How does Income Tax currently work?
The new income tax law under the Lula government for those who earn up to R$5 per month promises to be a help to thousands of Brazilians, in other words, a great gift to workers. However, the new Income Tax law still needs to be approved before it comes into effect.
Currently, the Income Tax table establishes that those who receive up to two minimum wages (R$ 2.824) also do not declare the tax. In fact, it is worth remembering that the tax is not charged on the total salary. For example, the amount discounted for INSS does not enter into the account.
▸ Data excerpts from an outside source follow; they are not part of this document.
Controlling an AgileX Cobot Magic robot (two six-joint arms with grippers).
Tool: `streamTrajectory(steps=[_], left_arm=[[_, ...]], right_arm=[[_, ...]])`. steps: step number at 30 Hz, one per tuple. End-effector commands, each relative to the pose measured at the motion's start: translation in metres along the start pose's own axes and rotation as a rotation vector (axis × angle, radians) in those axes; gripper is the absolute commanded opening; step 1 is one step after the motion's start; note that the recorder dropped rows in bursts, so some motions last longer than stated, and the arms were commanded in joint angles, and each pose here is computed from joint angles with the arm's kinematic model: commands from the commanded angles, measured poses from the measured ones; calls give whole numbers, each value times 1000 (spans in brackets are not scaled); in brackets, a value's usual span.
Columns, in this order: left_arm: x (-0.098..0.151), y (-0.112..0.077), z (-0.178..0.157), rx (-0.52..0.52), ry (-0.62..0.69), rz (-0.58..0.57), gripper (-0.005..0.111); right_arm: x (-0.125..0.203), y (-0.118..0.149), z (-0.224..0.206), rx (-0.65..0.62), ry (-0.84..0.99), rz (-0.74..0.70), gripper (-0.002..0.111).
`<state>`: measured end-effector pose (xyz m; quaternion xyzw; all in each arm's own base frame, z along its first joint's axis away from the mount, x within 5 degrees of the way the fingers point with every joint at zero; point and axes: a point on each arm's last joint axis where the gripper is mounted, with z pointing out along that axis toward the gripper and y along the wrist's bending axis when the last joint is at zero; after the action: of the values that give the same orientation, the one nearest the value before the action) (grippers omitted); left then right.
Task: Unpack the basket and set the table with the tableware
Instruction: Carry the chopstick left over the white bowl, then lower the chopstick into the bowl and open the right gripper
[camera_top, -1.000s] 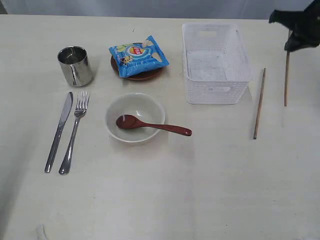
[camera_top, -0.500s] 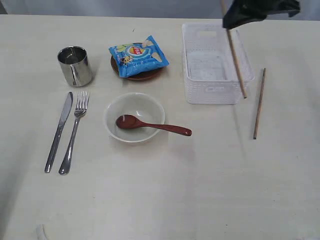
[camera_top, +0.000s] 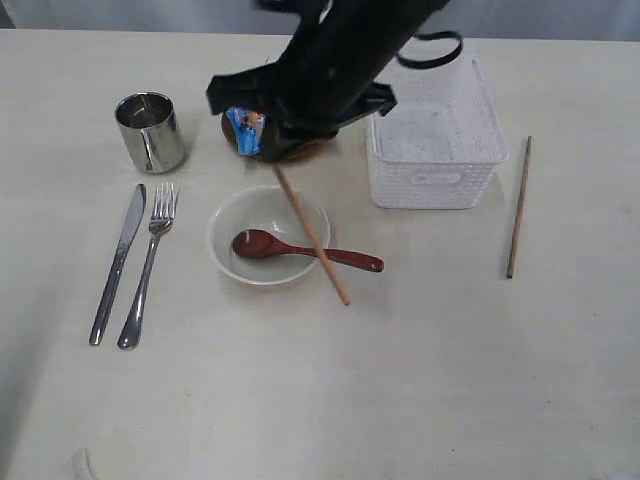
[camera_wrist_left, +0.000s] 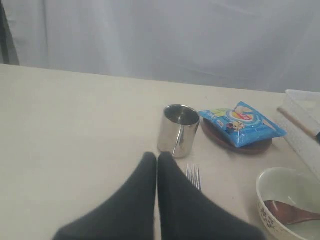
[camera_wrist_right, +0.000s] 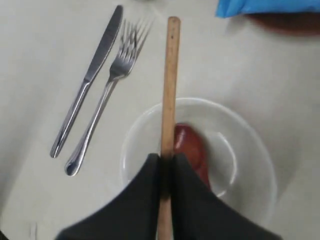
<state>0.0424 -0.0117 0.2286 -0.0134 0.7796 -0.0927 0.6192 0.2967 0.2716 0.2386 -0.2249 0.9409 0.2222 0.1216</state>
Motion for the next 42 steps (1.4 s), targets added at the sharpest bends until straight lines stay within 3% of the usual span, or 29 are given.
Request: streamTrajectory(steps=[1,9,24,42], left_arm=[[2,0,0,2,3,-8,0],[2,0,0,2,3,-8,0],[2,0,0,2,3,-8,0],[2,0,0,2,3,-8,0]], right_arm=[[3,13,28,-11,2,19,0],[5,8,61,-14,34,94,0],[-3,-2,63,65,-68,180,0],[9,-12,80,129,58,211,0]])
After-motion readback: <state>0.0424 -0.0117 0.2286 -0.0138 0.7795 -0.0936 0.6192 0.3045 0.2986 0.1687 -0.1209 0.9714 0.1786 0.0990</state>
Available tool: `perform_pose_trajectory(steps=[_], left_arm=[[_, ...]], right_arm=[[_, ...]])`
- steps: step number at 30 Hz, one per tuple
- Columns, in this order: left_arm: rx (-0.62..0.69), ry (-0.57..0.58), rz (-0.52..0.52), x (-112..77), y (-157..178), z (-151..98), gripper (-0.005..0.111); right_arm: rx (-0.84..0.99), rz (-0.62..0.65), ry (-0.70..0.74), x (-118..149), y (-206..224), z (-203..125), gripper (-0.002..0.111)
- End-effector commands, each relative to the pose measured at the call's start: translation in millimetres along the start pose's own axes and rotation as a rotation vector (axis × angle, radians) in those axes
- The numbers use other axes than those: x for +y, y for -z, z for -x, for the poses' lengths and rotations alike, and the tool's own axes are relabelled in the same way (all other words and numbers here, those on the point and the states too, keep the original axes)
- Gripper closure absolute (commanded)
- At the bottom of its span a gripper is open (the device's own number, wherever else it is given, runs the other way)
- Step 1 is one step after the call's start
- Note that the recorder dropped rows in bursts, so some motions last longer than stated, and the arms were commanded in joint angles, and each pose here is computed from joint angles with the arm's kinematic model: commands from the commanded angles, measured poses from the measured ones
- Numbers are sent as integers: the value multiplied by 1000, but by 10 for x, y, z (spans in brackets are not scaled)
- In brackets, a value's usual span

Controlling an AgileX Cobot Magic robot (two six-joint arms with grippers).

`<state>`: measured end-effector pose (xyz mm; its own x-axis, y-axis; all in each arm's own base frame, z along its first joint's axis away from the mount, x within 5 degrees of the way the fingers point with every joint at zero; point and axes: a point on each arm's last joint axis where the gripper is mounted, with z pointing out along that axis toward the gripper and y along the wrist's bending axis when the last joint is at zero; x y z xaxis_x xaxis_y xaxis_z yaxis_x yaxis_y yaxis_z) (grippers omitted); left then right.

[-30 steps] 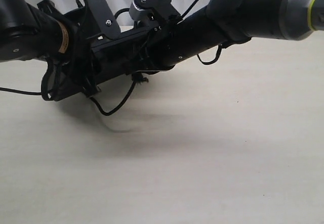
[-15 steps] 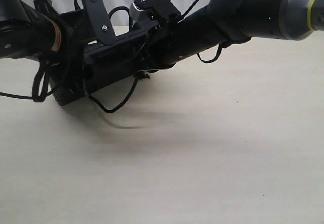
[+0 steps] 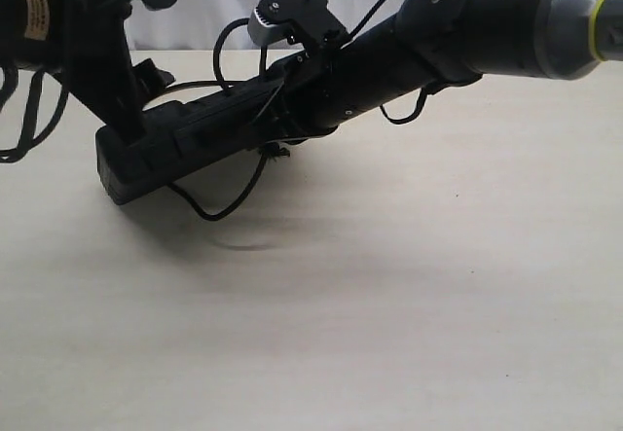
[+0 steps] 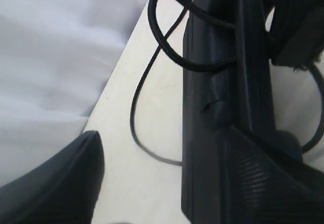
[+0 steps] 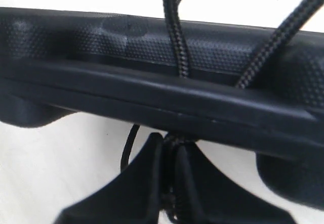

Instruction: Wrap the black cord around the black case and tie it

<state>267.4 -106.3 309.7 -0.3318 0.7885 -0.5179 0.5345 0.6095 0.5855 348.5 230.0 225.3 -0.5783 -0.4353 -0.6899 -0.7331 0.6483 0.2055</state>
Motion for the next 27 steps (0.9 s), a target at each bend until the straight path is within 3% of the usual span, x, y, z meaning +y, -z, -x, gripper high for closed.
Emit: perform_pose_trajectory(steps=[1,5,7,11,15,18,23,27], left_arm=[[-65,165,-26,36,-48,33,41],[16,425,-77,284,-251,-51,41],[47,489,-176,342,-364,-62,45],[-34,505,-395,422,-533,28,59],[-132,556,-415,520,-731,86,61],[-122,498,-454,460,-872,64,61],[-128,509,-429,443,-1038,37,61],[-186,498,-482,345,-1221,54,61]], right_arm=[[-16,-11,12,-3,15,29,104],[-16,-11,12,-3,15,29,104],[-15,-9,12,-2,14,28,104],[-5,2,12,8,14,19,104],[13,23,12,27,15,3,104],[13,23,12,27,15,3,104],[13,23,12,27,15,3,104],[15,22,15,26,15,1,104]])
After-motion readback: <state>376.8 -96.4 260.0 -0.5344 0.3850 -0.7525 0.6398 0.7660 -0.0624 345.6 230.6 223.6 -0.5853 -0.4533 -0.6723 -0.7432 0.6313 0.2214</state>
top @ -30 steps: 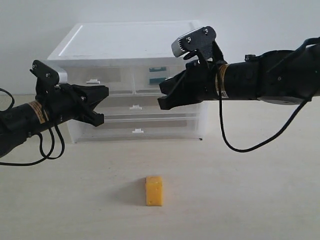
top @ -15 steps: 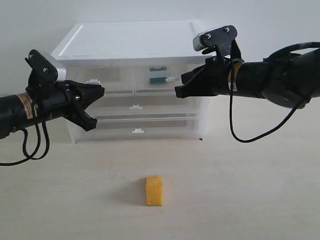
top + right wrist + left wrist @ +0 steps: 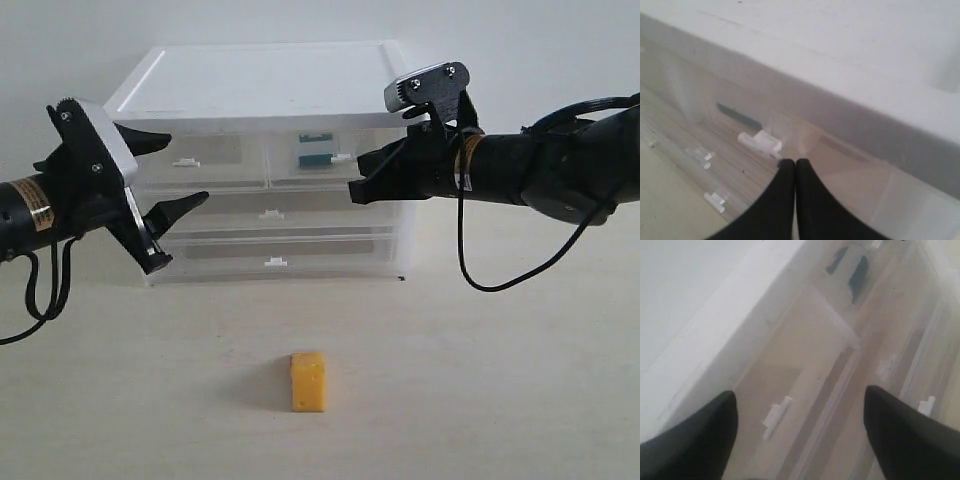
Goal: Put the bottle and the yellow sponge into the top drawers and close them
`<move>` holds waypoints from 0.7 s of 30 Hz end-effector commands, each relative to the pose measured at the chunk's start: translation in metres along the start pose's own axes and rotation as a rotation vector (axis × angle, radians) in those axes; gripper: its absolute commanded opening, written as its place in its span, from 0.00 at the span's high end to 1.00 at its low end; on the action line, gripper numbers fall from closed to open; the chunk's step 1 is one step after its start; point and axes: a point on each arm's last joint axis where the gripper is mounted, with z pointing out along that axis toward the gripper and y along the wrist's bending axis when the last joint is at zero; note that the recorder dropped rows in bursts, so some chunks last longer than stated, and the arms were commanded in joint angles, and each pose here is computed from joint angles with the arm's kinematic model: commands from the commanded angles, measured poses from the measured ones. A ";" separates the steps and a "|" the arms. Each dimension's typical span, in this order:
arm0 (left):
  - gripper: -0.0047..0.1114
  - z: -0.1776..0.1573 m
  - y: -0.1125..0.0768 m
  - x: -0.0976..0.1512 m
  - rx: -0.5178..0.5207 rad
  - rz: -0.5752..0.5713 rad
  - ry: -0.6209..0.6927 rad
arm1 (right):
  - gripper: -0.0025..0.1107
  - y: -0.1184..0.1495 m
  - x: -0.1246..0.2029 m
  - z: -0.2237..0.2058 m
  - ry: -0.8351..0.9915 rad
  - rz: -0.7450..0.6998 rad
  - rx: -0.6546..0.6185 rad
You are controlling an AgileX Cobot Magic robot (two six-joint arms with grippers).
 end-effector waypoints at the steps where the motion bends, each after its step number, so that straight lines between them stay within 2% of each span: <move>1: 0.46 0.001 -0.003 0.000 0.004 0.150 -0.011 | 0.98 -0.004 -0.009 -0.001 -0.045 0.020 0.003; 5: 0.56 0.004 -0.006 0.006 0.008 0.246 0.005 | 0.98 -0.004 -0.009 -0.001 -0.045 0.018 0.001; 7: 0.57 0.006 -0.008 0.010 -0.008 0.278 0.002 | 0.98 -0.004 -0.009 -0.001 -0.045 0.006 0.002; 9: 0.57 0.009 -0.006 0.014 -0.060 0.260 -0.004 | 0.98 -0.004 -0.008 -0.001 -0.033 -0.028 0.005; 12: 0.57 0.013 -0.007 0.022 -0.123 0.286 -0.006 | 0.98 -0.007 0.004 0.000 0.074 -0.138 0.028; 14: 0.57 0.015 -0.008 0.026 -0.153 0.306 -0.012 | 0.98 -0.011 0.004 0.001 0.058 -0.072 0.058; 21: 0.58 0.021 -0.013 0.032 -0.171 0.312 -0.052 | 0.98 -0.005 -0.002 0.002 -0.005 -0.035 0.003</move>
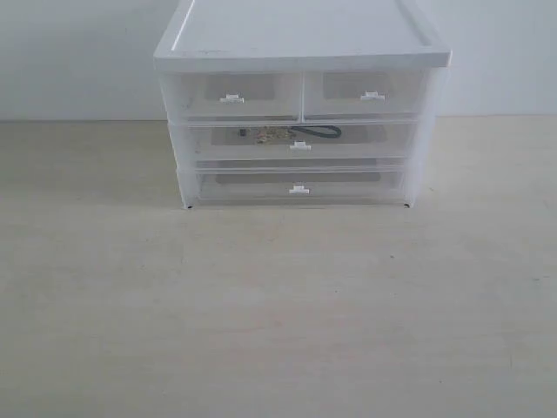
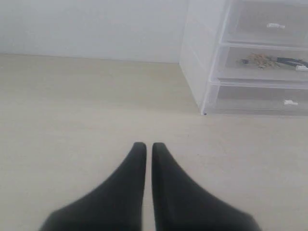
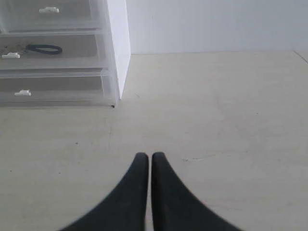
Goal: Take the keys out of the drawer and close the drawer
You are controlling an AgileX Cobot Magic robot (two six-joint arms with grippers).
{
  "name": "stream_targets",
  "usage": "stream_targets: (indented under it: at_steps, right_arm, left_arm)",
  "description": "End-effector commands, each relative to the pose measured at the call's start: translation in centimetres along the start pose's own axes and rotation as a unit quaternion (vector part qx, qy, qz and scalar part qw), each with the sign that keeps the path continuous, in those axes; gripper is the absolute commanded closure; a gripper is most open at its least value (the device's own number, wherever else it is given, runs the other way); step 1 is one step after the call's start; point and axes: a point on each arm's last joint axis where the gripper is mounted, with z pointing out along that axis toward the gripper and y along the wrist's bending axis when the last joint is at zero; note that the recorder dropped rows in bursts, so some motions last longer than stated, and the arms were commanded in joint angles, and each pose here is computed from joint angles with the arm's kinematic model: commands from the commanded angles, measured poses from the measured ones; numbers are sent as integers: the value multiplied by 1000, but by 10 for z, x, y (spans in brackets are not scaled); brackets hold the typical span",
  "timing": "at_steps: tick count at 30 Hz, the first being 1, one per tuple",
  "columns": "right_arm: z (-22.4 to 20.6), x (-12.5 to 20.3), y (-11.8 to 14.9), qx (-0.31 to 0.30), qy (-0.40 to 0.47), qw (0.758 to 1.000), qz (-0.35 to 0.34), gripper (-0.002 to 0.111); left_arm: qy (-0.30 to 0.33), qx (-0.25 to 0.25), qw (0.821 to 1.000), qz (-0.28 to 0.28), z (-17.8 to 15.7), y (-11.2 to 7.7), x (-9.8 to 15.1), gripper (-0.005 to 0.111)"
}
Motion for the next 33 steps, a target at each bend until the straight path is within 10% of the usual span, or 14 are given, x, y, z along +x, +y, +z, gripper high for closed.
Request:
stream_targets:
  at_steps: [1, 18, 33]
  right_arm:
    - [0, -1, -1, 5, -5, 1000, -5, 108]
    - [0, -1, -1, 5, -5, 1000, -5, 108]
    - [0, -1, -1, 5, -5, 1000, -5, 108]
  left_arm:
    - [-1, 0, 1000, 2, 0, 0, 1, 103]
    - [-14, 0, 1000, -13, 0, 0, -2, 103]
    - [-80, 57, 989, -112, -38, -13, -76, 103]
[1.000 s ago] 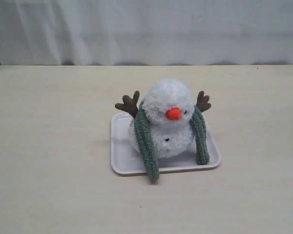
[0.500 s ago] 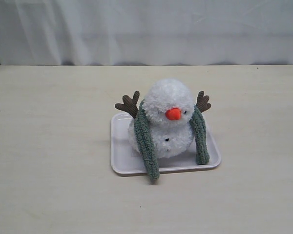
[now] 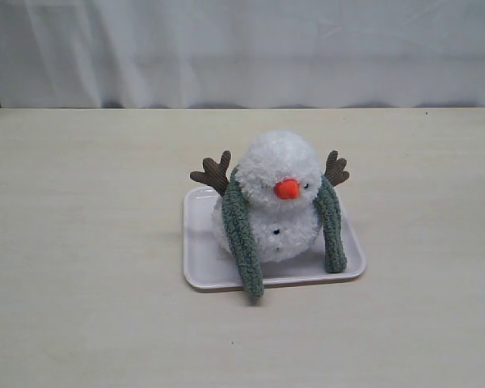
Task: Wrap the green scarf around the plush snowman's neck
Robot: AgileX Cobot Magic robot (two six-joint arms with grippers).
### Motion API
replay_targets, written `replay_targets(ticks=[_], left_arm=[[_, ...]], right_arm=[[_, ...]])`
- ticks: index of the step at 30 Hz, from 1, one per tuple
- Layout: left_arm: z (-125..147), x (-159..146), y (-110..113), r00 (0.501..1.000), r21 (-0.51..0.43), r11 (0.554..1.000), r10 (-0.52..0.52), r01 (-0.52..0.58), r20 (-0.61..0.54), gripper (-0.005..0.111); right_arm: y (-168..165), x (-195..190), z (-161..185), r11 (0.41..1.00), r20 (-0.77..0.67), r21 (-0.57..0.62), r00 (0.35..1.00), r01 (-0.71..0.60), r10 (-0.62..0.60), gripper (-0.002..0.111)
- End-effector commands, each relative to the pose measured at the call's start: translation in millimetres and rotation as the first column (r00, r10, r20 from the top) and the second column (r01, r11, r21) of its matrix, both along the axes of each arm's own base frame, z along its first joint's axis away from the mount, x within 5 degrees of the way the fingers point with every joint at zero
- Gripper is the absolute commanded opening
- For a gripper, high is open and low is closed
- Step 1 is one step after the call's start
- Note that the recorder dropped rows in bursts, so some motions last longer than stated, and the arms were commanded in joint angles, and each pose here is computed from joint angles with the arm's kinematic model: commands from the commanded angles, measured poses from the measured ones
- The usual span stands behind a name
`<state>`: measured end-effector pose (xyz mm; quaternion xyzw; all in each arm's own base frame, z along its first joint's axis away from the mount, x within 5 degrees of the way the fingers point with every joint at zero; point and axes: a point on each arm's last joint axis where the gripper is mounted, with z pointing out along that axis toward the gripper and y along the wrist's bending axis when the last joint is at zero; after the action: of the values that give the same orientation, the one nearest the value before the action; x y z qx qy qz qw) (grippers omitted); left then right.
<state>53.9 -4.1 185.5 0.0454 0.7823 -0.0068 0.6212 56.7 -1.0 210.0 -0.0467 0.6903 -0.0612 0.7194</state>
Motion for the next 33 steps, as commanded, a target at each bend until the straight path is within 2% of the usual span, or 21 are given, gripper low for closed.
replay_targets(ticks=[1,5,11,33], left_arm=[[-0.2,0.2,-0.1,1.0,-0.005,1.0,0.0,0.0,0.009,0.0],[-0.2,0.2,-0.1,1.0,-0.005,1.0,0.0,0.0,0.009,0.0],[-0.2,0.2,-0.2,1.0,-0.007,1.0,0.0,0.0,0.008,0.0],[-0.2,0.2,-0.2,1.0,-0.007,1.0,0.0,0.0,0.008,0.0]], right_arm=[[-0.4,-0.4,-9.8,1.0,-0.098,0.03,0.995,0.008,-0.005,0.004],[-0.5,-1.4,-19.0,0.999,-0.199,0.032,0.98,0.011,-0.005,0.004],[-0.5,-2.8,-26.0,0.999,-0.275,0.032,0.961,0.015,-0.006,0.004],[-0.6,-3.2,-27.5,0.997,-0.291,0.071,0.957,0.026,-0.004,0.004]])
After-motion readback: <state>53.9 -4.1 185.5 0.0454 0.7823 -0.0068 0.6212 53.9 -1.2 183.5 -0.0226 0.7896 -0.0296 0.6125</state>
IR rates are not applied in full to all income.
According to tax lawyer and master in Law from PUC-SP, Thulio Carvalho, despite the government having informed that it plans to compensate for this measure by increasing taxes on those who earn more than R$50 thousand monthly or R$600 thousand per year, there is the emergence of uncertainty in the country's fiscal scenario.
How does the 10% tax work on salaries up to R$50?
As a way of compensating for changes in Income Tax for incomes of up to R$5 per month, the Lula government will propose to Congress an effective tax rate of 10% for those who earn more than R$50 per month.
Currently, although the income tax rate for this income bracket is 27,5%, many taxpayers with income in this amount are able to pay less tax by receiving most of their income from other less taxed sources, such as through dividends.
With the new Income Tax law, the government intends to add up all sources of income of taxpayers, from those taxed at source to those exempt, and calculate who is paying less than 10% of the total.
These taxpayers would then be required to contribute the new tax in their annual income tax return to offset this difference. For example, if a person pays 5% income tax on their income, they would need to pay more than 5% to reach 10%.